The tax up for vote is dedicated to the funding of the parish civil, criminal and juvenile justice system, Thomas said. The tax would be used for that specific purpose and would not go into the general fund for use however the parish wanted, he said.

Nobody likes taxes, Thomas said, but he sees the sales tax as the fairer tax, as opposed to a property tax, where only some people would pay.

Thomas said he has cut expenses in his office 45 percent. During a recent meeting with Bobby Jindal, he told the governor, “You can’t find another agency in the state of Louisiana that’s cut their office 45 percent,” he said.

Thomas said he is obligated and sworn to keep the parish financially afloat, and the parish government ended last year with $92 in its general fund.

Mike Gill, a Rotary board member and president of the Franklinton Area and Washington economic development foundations, told Rotarians he supports the “tax and the cause.” He said if someone doesn’t pay their bills at their house, their credit score will go down. It is the same way with the parish government, he said.

If the parish cannot pay its bills it will lose its bond rating, so when it gets ready to sell bonds to help with law enforcement or building a recreation facility or any other purpose, it won’t be able to, he said.

“If our government is not on sound financial ground, everybody loses,” Gill said.

He provided an example of how much the tax would be on a car purchase.

“You spend $10,000 on a car, that’s $33,” Gill said. “You’re going to finance it for 72 months. Your note’s going to go up half a penny.”
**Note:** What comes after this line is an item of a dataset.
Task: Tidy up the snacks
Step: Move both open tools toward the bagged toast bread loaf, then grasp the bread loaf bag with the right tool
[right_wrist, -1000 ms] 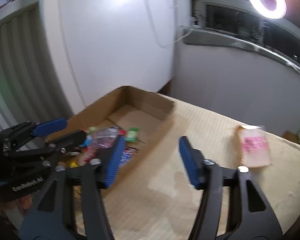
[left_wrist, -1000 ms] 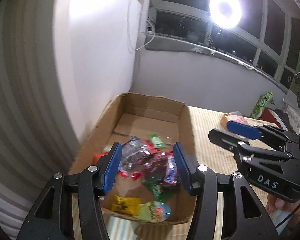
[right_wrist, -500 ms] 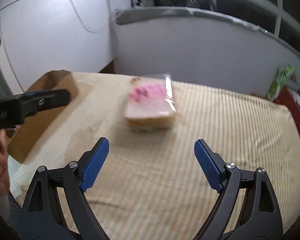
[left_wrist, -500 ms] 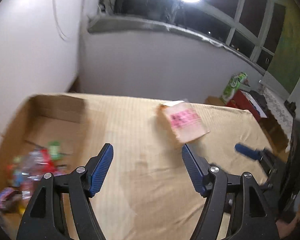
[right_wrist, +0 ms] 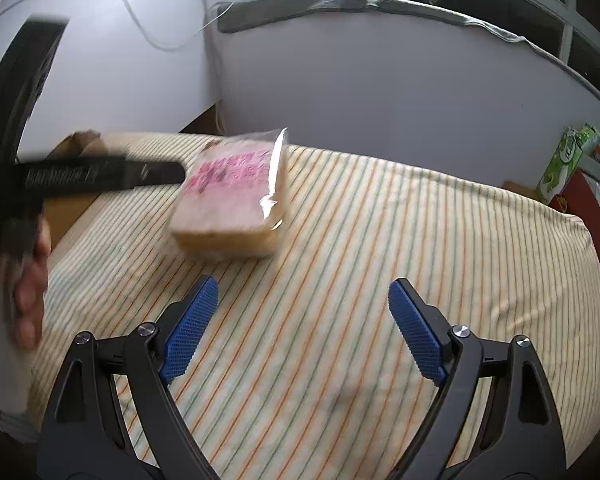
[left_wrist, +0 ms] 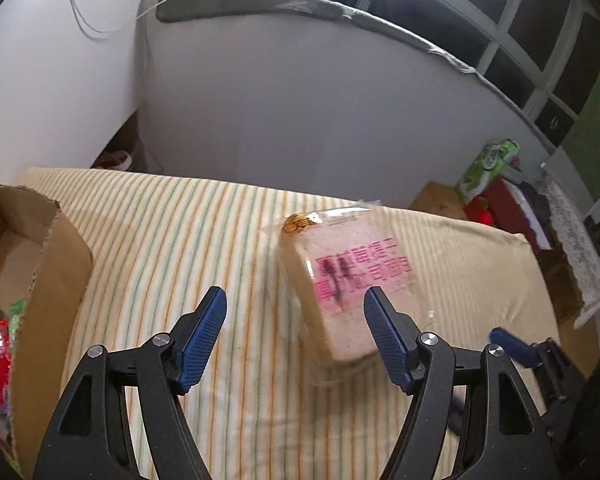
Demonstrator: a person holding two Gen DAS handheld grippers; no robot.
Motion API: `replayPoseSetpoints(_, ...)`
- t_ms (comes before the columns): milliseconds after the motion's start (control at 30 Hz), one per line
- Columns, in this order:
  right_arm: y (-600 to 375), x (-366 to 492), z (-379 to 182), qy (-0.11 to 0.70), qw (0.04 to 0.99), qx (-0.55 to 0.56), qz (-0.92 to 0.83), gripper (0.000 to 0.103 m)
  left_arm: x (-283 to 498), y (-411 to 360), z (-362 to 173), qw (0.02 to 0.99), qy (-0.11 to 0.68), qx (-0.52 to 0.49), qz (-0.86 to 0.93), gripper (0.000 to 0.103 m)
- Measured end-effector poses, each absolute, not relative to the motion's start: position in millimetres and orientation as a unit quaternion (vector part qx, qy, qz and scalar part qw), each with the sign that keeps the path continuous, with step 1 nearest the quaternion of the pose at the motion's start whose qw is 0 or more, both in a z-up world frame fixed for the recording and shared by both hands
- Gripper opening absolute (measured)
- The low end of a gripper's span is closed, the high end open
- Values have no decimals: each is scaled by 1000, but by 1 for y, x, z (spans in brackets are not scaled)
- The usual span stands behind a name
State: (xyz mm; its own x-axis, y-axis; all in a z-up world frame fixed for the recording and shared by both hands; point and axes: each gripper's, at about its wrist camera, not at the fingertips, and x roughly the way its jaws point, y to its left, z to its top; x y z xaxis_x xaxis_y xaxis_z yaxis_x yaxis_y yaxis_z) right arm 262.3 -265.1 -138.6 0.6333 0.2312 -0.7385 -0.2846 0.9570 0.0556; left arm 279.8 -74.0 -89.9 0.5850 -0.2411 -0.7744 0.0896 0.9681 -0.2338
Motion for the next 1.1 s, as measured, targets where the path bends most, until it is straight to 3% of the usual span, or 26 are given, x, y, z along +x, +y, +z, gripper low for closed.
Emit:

Residents within the town of Franklinton cannot vote on the tax, as the town is maxed out, but Gill told the Rotary members they need to let their family members and friends know about the tax.

Gill said the sales tax is needed, or the parish will lose public services. He said it is at the point that if the tax doesn’t pass, it will be a desperate situation for Washington Parish. If the parish loses its bond rating, he said, it will not be able to compete with its neighbors.

Early voting will run Saturday, Oct. 5 through Saturday, Oct. 12, with the exception of Sunday, Oct. 6, Thomas said.

It will take place at the Registrar of Voters office in the parish courthouse and at Northshore Technical Community College, Sullivan Campus, in Bogalusa, from 8:30 a.m. until 6 p.m. in each location.

Thomas noted that the day of the general election, Oct. 19, is the Saturday of the fair. He encouraged people to take part in early voting and then go enjoy the fair.